Bartlett was shaking my hip. He was barechested, his trousers on. It was six in the morning and freezing. He had an enormous chest. It was when he was sideways on that you noticed it, when he bent over to pull on his socks. The swilers, he said.
I dressed and followed him down to the harbour. The snow had melted and frozen again. Bartlett passed me a slice of bread with molasses, and the bread had chunks of pork fat in it. I ate around the fat. There were thousands of men and women lining the finger piers, the air damp and heavy, their hands in pockets. Boys with oversized caps, their collars flicked up at the neck. Behind us people were carefully trudging down the steep, white hills, the towers of the Basilica breaking the cold plain of the horizon, the sun coating the rock of Signal Hill with a bright, thin icing. The delight and fright of a city in the bare morning. Men recognized Bartlett. He repeated the same conversation:
It was the Newfoundland ’s crew what caught the brunt of it.
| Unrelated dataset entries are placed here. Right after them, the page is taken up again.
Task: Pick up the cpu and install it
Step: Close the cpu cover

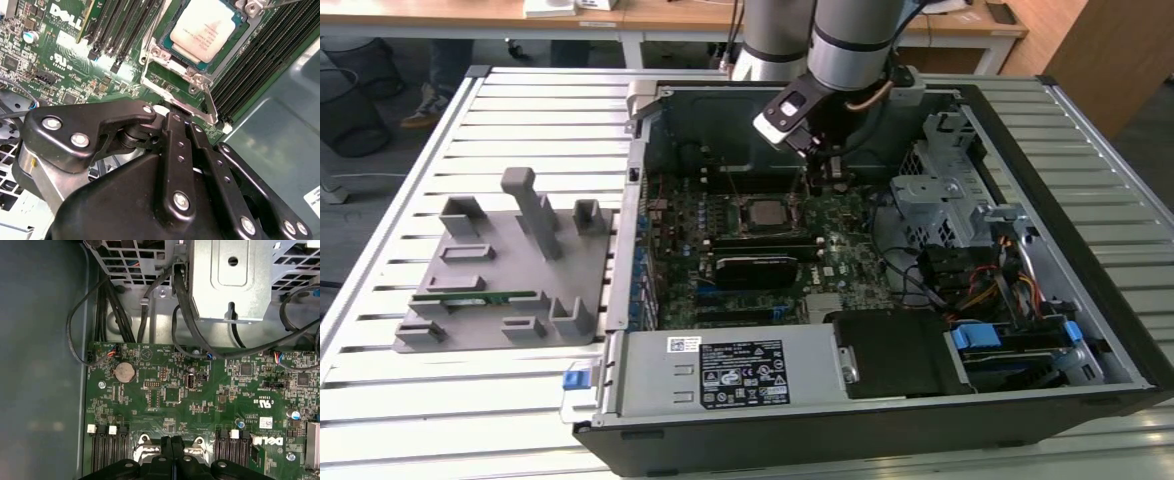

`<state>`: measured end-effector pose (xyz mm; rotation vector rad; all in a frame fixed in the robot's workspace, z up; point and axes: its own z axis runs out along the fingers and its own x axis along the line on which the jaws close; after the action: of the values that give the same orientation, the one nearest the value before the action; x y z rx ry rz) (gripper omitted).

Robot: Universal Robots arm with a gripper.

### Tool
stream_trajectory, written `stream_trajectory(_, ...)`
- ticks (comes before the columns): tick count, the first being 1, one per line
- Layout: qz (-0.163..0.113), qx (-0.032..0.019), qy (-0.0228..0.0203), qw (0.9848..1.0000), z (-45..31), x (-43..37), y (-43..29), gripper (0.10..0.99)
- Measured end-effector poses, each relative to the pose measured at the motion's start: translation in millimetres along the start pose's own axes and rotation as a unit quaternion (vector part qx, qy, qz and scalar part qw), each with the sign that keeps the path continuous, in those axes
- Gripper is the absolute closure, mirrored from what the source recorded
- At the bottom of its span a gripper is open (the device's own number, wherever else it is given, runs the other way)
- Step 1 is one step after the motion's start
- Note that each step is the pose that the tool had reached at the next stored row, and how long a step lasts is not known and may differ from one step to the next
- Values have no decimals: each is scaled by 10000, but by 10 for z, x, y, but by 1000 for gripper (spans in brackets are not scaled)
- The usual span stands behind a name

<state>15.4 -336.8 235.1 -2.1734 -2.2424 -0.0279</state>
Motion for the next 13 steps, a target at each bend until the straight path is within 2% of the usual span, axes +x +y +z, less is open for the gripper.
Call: stream_trajectory(13,0,0,1,10000,41,4,-138,973)
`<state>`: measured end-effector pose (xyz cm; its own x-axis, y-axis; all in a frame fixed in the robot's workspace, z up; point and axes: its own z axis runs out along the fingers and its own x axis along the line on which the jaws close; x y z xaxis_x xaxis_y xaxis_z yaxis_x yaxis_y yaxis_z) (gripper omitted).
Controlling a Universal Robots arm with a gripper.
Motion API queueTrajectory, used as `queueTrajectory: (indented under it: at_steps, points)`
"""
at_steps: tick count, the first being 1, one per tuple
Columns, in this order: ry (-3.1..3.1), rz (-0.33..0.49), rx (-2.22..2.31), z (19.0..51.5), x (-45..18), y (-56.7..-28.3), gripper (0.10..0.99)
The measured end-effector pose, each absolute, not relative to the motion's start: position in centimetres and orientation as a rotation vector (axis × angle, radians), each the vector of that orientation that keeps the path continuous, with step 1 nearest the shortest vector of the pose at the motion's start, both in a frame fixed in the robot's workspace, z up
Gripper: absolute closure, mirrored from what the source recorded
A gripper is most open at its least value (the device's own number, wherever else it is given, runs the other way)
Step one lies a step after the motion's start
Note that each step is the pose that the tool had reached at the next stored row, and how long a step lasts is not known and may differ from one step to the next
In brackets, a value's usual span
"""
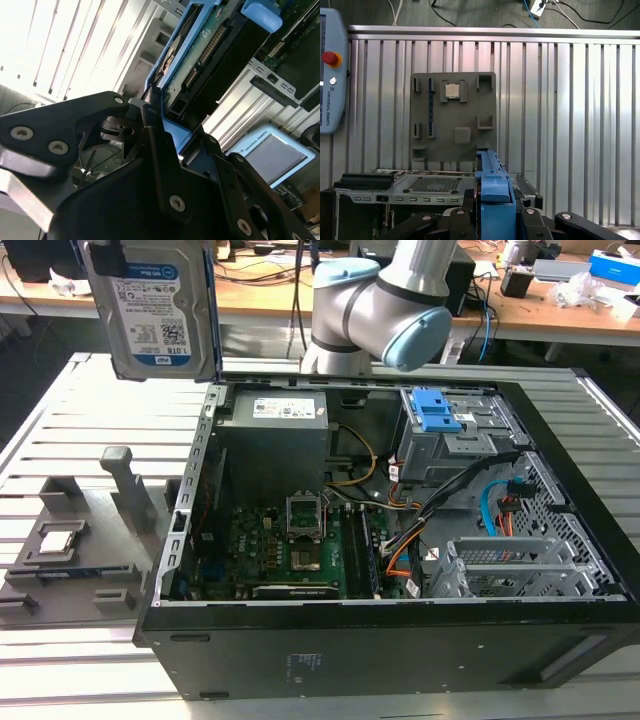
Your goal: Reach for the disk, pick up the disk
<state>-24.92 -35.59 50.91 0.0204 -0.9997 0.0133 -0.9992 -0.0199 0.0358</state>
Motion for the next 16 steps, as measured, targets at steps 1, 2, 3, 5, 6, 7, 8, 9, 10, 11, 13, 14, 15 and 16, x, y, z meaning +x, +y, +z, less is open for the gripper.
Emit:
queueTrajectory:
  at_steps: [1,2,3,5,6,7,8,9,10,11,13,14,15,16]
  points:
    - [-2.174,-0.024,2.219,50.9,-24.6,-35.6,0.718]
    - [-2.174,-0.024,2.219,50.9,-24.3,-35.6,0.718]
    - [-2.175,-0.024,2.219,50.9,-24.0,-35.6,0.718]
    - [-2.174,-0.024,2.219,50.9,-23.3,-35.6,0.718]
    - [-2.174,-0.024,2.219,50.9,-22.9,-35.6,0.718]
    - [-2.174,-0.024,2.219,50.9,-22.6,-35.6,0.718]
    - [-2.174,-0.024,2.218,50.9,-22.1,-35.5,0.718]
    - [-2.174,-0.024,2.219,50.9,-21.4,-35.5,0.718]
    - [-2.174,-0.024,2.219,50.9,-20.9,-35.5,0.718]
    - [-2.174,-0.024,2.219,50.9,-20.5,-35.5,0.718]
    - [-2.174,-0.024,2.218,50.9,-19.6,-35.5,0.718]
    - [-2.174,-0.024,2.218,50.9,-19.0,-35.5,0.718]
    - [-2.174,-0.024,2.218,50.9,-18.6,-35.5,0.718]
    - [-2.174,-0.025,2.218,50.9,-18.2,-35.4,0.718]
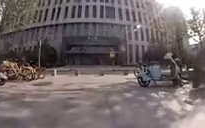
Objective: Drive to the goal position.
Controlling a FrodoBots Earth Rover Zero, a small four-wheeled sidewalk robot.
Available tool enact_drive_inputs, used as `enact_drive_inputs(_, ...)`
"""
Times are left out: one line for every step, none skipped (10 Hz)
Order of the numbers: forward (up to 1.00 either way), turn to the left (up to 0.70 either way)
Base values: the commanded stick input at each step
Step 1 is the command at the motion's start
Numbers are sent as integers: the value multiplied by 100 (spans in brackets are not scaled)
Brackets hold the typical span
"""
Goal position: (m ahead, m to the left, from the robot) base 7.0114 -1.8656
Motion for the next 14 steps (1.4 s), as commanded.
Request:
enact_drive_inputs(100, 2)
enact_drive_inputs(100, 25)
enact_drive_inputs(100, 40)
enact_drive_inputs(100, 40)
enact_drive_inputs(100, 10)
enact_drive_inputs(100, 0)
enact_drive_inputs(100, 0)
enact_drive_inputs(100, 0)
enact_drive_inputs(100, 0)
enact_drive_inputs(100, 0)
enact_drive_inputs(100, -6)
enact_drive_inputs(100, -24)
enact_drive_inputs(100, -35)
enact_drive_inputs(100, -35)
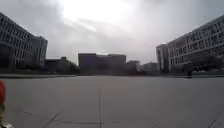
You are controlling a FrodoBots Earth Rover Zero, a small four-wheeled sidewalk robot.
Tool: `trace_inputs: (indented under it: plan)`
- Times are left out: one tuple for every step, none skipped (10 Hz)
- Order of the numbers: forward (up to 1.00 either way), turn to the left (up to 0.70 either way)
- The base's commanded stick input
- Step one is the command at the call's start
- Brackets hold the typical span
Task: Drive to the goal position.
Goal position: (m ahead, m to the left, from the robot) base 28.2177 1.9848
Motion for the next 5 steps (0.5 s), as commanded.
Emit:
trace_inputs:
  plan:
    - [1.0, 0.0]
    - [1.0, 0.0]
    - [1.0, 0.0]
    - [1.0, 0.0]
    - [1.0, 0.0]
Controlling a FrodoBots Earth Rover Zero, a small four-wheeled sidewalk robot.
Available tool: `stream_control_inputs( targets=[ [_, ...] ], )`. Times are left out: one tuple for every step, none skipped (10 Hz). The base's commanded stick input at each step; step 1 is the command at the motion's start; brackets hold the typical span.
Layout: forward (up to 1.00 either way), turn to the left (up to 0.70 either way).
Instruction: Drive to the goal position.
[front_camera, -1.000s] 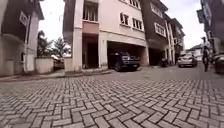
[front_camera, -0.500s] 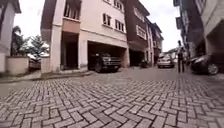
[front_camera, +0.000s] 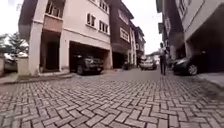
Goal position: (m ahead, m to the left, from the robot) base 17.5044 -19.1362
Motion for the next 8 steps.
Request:
stream_control_inputs(
  targets=[
    [0.50, 0.00],
    [0.50, 0.00],
    [0.50, 0.00],
    [0.50, 0.00],
    [0.50, 0.00],
    [0.50, 0.00],
    [0.50, 0.00],
    [0.50, 0.00]
  ],
)
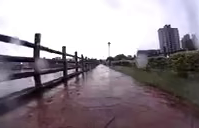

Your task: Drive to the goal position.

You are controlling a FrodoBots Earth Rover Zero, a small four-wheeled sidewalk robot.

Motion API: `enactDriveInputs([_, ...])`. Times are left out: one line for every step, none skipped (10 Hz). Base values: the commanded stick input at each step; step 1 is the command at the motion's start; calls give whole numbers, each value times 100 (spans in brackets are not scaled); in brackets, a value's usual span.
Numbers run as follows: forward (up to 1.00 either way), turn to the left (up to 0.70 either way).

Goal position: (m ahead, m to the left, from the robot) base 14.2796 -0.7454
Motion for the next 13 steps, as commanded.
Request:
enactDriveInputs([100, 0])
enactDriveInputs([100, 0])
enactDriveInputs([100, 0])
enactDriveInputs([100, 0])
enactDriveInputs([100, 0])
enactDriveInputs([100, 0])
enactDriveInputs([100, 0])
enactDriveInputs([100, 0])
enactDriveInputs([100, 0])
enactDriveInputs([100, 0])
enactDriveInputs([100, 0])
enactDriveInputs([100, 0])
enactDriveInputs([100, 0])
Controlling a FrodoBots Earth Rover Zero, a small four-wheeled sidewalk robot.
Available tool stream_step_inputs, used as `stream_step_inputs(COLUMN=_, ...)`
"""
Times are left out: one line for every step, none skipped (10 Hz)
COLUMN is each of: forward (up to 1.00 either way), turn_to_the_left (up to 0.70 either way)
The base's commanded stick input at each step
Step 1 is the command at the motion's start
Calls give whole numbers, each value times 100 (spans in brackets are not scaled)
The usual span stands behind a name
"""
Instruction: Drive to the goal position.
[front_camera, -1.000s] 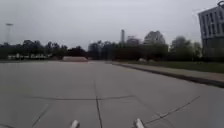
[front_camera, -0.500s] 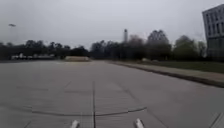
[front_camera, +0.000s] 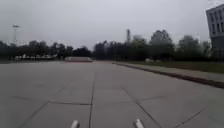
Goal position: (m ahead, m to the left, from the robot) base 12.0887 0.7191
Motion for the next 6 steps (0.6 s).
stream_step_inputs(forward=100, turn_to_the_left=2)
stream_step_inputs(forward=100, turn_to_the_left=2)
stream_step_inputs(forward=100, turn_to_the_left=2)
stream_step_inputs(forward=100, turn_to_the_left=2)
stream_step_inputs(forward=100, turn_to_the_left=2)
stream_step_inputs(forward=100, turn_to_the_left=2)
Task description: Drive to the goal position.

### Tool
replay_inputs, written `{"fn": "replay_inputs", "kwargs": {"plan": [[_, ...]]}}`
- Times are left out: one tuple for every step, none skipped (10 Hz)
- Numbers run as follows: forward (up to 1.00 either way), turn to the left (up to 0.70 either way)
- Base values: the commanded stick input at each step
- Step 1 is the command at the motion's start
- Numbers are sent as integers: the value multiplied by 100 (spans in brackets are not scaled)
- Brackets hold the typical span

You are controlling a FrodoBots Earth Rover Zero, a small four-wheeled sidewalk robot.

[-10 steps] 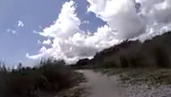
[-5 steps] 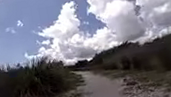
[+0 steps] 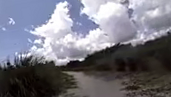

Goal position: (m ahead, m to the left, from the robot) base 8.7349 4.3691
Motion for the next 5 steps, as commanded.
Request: {"fn": "replay_inputs", "kwargs": {"plan": [[70, 0], [70, 0], [70, 0], [70, 0], [70, 0]]}}
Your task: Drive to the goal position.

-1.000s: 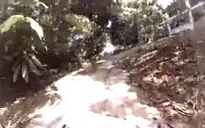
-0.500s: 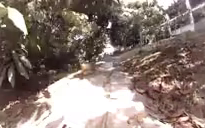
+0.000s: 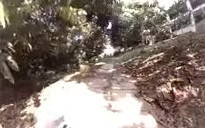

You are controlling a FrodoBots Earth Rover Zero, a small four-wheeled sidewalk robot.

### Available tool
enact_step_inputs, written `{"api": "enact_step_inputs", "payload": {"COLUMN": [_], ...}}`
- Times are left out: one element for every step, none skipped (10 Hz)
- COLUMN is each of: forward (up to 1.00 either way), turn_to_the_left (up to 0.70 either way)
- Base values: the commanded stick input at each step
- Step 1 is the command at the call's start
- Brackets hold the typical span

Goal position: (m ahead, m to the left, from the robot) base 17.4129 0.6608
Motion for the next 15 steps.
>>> {"api": "enact_step_inputs", "payload": {"forward": [0.70,0.70,0.70,0.70,0.70,0.70,0.70,0.70,0.70,0.70,0.70,0.70,0.70,0.70,0.70], "turn_to_the_left": [0.00,0.00,0.00,0.00,0.00,0.00,0.00,0.00,0.00,0.00,0.00,0.00,0.00,0.00,0.00]}}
The Bellaventure had the men and would be first in.
Yes, followed by the Nascopi.
It was the Nascopi what ended the hunt, a man said, because William Coaker was on board.
Bartlett put a hand on the man’s shoulder. The hunt was over, he said, because it was the thing to do.
He took me by the wrist and we pushed forward into the men. He could be intimate, he knew when to be intimate. He waded into the men, offering support, and they recognized that this was the fate sometimes when sealers went to sea and I was getting upset that nobody seemed to be outraged. It was Coaker who’d ended the hunt and no one was telling Bartlett anything different, at least not persisting. There was deferral. And I thought, There is something to be said for persistence. They were too passive for me.
The flags were up on the hill, so we knew that they were coming in. And then quickly this black vessel steaming hard into port. It had all its flags flying. It felt odd, the speed and the flags. It looked joyous. It belched its horn, zipped through the cold blue water, and sidled up to dock.